= Beginning of Section =
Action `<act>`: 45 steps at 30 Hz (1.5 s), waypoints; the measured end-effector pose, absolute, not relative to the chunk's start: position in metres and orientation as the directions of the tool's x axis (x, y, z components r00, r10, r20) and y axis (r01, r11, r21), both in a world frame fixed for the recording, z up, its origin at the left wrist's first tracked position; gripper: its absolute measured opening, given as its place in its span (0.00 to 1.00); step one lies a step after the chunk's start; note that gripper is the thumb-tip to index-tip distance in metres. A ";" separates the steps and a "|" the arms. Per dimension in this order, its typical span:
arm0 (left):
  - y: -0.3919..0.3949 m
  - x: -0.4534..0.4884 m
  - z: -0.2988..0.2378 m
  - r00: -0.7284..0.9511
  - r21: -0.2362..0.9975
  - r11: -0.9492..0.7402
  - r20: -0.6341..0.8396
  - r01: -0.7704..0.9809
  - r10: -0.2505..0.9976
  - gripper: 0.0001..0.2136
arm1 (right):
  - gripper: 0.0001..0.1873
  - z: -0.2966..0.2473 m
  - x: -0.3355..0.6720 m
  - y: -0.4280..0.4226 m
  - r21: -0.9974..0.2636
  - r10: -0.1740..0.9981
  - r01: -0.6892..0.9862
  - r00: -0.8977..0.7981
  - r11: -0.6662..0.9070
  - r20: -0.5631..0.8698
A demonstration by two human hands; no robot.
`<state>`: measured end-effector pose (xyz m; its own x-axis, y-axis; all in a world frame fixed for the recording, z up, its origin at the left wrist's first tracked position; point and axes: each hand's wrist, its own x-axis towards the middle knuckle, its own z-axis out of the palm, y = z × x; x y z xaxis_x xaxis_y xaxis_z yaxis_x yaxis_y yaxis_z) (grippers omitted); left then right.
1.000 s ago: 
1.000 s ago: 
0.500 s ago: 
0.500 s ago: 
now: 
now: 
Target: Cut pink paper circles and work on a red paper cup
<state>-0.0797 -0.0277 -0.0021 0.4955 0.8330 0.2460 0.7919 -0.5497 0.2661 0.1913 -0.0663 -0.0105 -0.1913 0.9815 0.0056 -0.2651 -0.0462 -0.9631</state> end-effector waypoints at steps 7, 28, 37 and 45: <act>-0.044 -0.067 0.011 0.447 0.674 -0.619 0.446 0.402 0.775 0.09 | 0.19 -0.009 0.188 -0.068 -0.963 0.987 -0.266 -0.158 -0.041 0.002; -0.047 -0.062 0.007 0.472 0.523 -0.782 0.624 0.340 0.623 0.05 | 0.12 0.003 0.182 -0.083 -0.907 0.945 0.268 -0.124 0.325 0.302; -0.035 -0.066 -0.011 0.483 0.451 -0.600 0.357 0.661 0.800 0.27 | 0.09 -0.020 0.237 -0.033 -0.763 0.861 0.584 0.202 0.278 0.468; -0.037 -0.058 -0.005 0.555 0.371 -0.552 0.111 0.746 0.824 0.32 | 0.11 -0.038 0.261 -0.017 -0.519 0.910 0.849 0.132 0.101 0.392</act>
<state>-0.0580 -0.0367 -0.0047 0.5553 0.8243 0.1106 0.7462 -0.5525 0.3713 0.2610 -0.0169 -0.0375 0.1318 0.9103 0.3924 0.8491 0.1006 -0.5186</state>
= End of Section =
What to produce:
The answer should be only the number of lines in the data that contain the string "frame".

Task solution:
2